Before we dive into the details, let’s establish a working definition. Biblical fasting is the voluntary abstinence from food for spiritual purposes. It’s a physical discipline with spiritual intent—a way of expressing dependence on God and positioning ourselves to hear His voice above the competing noise of daily life.

Notice what fasting is not. It’s not a diet plan, though you will lose weight if you do it long enough. It’s not a way to earn God’s favor—you already have that through Christ’s finished work. It’s not manipulation, twisting God’s arm to answer your prayers. And it’s definitely not a badge of spiritual superiority to display before others.

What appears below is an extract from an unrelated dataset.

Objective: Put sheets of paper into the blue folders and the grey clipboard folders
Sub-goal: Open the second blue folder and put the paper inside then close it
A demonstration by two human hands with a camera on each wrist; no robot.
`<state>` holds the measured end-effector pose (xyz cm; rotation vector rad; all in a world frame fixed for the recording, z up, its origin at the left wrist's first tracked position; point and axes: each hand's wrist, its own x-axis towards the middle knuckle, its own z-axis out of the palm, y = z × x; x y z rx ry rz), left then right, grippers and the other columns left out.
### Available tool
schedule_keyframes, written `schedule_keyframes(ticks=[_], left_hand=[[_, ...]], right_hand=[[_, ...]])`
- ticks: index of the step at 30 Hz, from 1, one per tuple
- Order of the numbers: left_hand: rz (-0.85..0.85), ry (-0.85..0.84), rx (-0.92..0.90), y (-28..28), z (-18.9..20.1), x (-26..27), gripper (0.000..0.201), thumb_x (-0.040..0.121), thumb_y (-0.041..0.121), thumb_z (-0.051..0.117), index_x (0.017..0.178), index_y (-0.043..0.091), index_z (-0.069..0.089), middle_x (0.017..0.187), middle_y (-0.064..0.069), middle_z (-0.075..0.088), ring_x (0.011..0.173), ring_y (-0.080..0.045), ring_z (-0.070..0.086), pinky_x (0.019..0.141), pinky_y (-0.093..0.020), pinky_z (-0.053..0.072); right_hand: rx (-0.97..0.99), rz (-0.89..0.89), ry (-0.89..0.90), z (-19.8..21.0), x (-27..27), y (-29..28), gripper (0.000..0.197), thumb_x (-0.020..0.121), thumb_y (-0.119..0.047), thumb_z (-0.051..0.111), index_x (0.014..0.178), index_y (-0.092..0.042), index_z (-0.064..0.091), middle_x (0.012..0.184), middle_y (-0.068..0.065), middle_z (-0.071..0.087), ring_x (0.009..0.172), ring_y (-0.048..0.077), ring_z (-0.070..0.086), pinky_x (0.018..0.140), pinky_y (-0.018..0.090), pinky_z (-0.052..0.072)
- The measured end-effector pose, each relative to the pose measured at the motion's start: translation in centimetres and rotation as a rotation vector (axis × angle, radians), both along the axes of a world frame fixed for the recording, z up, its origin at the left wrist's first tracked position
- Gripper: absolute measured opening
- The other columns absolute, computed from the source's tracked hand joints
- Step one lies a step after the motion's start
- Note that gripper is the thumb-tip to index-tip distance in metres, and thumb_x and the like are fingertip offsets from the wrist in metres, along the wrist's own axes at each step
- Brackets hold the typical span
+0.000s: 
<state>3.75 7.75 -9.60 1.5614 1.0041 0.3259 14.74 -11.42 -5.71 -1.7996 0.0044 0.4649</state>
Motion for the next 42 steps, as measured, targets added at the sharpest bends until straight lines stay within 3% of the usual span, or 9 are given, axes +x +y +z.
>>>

So what is it? Fasting is a tool God gives us for exposing what we truly trust. When physical provision is removed, even temporarily, the curtain gets pulled back on our hearts. What do we reach for when we can’t have food? Where do we turn when comfort isn’t readily available? What rises to the surface when we’re genuinely hungry?

Jesus put it this way: “Man shall not live by bread alone, but by every word that comes from the mouth of God” (Matthew 4:4). Physical bread sustains our bodies, but spiritual bread—God’s Word, God’s presence, God Himself—sustains our souls. Fasting reminds us which hunger matters most.

Major Themes We’ll Explore

Throughout this series, several key themes will emerge repeatedly:

1. Dependence vs. Self-Sufficiency

The core issue fasting addresses is what (or whom) we depend on. Do we truly believe God is sufficient? Or have we quietly constructed a life where we rarely need Him because we have everything under control? Fasting strips away the props we lean on and reveals whether our faith in God is real or theoretical.

2. Hunger as Spiritual Reality

Physical hunger is a gift—it points us to a deeper spiritual hunger. We were created to hunger for God, to desire Him above everything else. But we’ve learned to medicate that spiritual hunger with created things: food, success, relationships, entertainment, approval. Fasting awakens us to our true condition: we’re spiritually starving while gorging on substitutes.

3. Means of Grace, Not Works

This is crucial: fasting is a channel through which God’s grace flows, not a work that earns it. We don’t fast to make God love us more or pay attention to our prayers. We fast because we’re secure in Christ and want to position ourselves where the Spirit can work most effectively. Fasting reveals our hearts; only the gospel repairs them.

4. Heart Transformation

True fasting addresses heart-level issues—the beliefs, desires, and dependencies that drive our lives. It’s not about behavior modification or trying harder. It’s about letting God expose what’s really going on beneath the surface so His grace can transform us from the inside out.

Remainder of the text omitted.